◆ Supplied information
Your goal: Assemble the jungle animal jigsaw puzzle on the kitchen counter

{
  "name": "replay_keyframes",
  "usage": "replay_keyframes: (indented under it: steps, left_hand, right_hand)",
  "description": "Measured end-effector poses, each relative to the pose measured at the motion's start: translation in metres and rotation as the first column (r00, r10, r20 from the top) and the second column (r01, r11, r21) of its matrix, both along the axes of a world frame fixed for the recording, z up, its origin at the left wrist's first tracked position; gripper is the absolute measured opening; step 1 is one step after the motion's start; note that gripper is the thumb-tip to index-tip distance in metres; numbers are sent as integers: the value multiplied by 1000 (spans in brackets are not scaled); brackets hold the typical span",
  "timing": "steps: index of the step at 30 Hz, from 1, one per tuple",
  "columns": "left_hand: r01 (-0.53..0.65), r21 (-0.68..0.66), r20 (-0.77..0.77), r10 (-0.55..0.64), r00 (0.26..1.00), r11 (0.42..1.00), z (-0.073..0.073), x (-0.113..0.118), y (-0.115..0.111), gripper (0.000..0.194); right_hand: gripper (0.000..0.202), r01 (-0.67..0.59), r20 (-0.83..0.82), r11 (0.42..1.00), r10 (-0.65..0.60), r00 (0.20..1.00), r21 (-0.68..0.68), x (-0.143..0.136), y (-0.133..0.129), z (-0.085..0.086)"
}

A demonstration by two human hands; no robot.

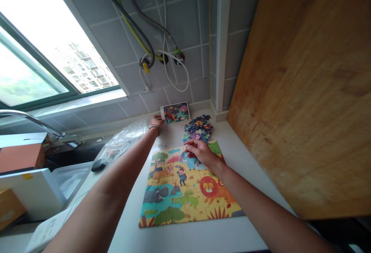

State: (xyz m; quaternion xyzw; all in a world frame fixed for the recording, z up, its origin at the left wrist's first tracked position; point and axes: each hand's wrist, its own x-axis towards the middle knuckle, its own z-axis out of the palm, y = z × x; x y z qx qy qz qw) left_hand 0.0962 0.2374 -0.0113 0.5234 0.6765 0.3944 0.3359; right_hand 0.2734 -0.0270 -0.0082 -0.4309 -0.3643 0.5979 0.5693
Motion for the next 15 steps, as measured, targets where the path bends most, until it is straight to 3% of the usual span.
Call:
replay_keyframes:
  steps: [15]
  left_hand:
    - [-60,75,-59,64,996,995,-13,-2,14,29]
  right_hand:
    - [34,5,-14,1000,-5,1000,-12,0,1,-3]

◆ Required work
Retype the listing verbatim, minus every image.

◆ Solution for this exercise
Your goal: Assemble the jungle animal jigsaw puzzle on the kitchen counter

{
  "name": "replay_keyframes",
  "usage": "replay_keyframes: (indented under it: steps, left_hand, right_hand)",
  "description": "Measured end-effector poses, each relative to the pose measured at the motion's start: translation in metres and rotation as the first column (r00, r10, r20 from the top) and the second column (r01, r11, r21) of its matrix, both along the axes of a world frame fixed for the recording, z up, its origin at the left wrist's first tracked position; gripper is the absolute measured opening; step 1 is one step after the motion's start; note that gripper is the thumb-tip to index-tip distance in metres; numbers are sent as integers: the value multiplied by 1000 (spans in brackets are not scaled); brackets hold the typical span",
  "timing": "steps: index of the step at 30 Hz, from 1, one per tuple",
  "columns": "left_hand: r01 (-0.53..0.65), r21 (-0.68..0.66), r20 (-0.77..0.77), r10 (-0.55..0.64), r00 (0.26..1.00), r11 (0.42..1.00), z (-0.073..0.073), x (-0.113..0.118), y (-0.115..0.111), gripper (0.000..0.194); right_hand: gripper (0.000..0.202), r01 (-0.67..0.59), r20 (-0.83..0.82), r11 (0.42..1.00), r10 (-0.65..0.60), r00 (0.20..1.00), r21 (-0.68..0.68), x (-0.143..0.136), y (-0.133..0.129), z (-0.085..0.086)"
}

A demonstration by two human hands; no robot.


State: (xyz m; quaternion xyzw; all in a world frame fixed for the recording, z up, its origin at the left wrist's first tracked position; point and axes: each hand's wrist, its own x-axis towards the middle knuckle, its own z-axis out of the palm, y = z × x; x y z qx qy qz qw) left_hand 0.0962 0.2374 -0.0113 0.5234 0.6765 0.3944 0.3359; right_hand 0.2734 -0.0270 -0.0082 -0.4309 -0.3643 0.5979 0.5693
Motion for the next 15 steps, as measured, targets where the path bends most, until it is straight to 3% of the usual span.
Call:
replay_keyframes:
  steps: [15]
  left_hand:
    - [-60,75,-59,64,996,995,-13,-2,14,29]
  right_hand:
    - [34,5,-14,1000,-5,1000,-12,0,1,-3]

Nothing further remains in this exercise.